About this exercise:
Produce an exact copy of the lines below, starting at the first and ending with the line containing "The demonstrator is".

Data shown:
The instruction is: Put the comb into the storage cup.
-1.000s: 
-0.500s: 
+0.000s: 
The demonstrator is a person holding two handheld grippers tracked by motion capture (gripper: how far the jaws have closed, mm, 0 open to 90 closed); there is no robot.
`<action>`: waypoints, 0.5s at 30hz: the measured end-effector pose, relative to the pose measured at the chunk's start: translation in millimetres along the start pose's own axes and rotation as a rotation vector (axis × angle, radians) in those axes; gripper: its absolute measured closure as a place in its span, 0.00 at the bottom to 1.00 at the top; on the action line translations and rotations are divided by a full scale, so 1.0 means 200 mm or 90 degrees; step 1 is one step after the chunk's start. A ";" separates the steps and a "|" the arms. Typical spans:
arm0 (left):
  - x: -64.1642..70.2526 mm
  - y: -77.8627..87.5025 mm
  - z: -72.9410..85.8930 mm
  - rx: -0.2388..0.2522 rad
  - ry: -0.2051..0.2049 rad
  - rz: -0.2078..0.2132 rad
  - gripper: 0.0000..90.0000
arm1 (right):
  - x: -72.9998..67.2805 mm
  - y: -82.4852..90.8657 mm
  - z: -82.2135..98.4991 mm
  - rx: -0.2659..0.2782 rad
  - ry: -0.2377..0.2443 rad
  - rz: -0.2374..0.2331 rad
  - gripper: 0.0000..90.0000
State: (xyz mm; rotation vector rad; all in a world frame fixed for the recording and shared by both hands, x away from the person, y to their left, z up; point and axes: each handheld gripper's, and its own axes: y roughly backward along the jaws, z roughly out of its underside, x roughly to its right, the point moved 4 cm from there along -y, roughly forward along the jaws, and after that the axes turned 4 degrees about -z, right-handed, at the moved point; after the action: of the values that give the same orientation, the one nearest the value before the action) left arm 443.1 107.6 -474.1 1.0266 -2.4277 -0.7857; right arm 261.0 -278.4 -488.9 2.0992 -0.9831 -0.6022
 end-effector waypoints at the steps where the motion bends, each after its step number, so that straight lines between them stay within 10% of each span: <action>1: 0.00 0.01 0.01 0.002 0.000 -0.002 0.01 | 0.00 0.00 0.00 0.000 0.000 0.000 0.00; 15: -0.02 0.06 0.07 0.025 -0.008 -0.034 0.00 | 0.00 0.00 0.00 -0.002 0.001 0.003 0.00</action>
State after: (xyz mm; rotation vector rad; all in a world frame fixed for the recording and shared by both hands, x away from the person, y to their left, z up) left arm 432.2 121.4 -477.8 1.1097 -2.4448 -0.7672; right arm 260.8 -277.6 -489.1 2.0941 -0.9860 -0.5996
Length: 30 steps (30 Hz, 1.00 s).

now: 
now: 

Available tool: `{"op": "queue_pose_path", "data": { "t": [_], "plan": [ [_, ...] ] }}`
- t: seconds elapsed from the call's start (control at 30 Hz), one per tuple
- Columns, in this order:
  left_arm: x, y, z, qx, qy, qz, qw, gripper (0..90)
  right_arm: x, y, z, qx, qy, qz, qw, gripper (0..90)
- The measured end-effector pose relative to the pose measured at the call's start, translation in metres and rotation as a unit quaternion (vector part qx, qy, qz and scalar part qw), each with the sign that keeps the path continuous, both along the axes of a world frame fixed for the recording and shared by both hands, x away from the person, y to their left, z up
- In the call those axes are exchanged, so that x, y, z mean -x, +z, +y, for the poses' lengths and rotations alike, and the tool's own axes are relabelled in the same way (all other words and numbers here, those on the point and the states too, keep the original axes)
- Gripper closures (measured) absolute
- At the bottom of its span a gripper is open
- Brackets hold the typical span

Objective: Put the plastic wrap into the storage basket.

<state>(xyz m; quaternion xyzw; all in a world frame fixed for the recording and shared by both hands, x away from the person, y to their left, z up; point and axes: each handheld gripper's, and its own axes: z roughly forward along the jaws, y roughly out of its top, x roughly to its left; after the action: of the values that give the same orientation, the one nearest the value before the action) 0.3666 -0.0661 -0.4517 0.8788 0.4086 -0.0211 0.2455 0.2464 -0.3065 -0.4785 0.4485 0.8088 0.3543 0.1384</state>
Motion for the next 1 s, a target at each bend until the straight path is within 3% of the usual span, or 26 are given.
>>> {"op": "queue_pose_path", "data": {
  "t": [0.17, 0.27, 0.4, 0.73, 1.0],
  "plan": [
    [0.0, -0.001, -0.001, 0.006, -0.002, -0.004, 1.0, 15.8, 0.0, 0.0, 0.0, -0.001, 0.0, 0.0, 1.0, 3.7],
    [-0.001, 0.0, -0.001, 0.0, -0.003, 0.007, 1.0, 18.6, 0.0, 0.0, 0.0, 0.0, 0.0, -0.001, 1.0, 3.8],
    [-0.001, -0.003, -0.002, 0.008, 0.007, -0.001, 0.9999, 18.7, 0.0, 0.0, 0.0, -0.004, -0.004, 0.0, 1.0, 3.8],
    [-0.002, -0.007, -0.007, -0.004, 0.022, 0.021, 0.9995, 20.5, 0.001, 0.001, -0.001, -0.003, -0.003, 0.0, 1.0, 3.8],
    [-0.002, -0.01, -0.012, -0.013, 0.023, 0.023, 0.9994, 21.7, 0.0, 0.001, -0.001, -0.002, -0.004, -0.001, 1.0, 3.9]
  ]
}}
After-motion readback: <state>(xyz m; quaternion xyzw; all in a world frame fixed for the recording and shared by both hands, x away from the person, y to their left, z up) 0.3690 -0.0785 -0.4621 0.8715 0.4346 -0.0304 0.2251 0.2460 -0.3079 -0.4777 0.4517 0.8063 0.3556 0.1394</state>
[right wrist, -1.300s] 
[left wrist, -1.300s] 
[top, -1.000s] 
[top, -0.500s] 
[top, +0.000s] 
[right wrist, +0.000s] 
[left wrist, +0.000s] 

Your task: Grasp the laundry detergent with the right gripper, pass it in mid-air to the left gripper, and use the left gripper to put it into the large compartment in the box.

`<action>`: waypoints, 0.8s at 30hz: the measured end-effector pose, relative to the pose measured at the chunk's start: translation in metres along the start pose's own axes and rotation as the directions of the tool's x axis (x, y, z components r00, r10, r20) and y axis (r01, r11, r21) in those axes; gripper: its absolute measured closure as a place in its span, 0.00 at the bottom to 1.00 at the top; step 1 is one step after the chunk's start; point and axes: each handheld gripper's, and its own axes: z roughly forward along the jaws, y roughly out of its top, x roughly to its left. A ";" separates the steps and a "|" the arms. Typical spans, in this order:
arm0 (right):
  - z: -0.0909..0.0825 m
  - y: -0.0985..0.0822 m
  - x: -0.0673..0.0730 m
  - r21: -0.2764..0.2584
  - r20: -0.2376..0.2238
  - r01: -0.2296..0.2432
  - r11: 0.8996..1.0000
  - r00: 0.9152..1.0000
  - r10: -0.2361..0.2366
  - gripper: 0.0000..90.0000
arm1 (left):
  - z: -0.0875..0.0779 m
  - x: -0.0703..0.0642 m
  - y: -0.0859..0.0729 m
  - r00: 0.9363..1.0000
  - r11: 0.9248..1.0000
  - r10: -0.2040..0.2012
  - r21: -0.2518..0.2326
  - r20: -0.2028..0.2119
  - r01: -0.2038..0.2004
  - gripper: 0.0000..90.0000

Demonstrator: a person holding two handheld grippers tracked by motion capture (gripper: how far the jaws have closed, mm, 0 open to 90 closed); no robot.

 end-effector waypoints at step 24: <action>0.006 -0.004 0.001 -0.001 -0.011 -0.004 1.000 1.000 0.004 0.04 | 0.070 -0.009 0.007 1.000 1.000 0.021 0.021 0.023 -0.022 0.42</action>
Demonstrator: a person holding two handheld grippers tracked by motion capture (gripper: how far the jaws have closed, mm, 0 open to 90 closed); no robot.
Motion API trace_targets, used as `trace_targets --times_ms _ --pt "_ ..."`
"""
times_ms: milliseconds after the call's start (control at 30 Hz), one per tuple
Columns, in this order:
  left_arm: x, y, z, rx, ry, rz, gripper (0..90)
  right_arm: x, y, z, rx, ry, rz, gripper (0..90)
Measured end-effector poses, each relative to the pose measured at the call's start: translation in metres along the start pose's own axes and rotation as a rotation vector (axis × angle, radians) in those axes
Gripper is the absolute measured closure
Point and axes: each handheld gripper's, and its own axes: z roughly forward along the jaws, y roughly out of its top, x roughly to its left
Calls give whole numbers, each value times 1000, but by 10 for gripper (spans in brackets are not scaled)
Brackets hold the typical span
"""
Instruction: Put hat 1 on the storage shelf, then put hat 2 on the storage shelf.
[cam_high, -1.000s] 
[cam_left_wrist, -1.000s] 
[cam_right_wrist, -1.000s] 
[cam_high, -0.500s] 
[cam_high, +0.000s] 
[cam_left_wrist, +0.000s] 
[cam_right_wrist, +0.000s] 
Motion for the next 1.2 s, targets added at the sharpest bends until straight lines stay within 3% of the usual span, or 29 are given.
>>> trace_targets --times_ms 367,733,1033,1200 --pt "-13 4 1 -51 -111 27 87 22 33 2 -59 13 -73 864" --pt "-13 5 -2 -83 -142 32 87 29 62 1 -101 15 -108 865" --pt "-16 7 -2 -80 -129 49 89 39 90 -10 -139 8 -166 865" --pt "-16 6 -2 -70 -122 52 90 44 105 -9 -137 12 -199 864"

Output of the task:
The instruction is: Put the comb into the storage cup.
-1.000s: 
-0.500s: 
+0.000s: 
The demonstrator is a person holding two handheld grippers tracked by motion capture (gripper: how far the jaws have closed, mm, 0 open to 90 closed); there is no robot.

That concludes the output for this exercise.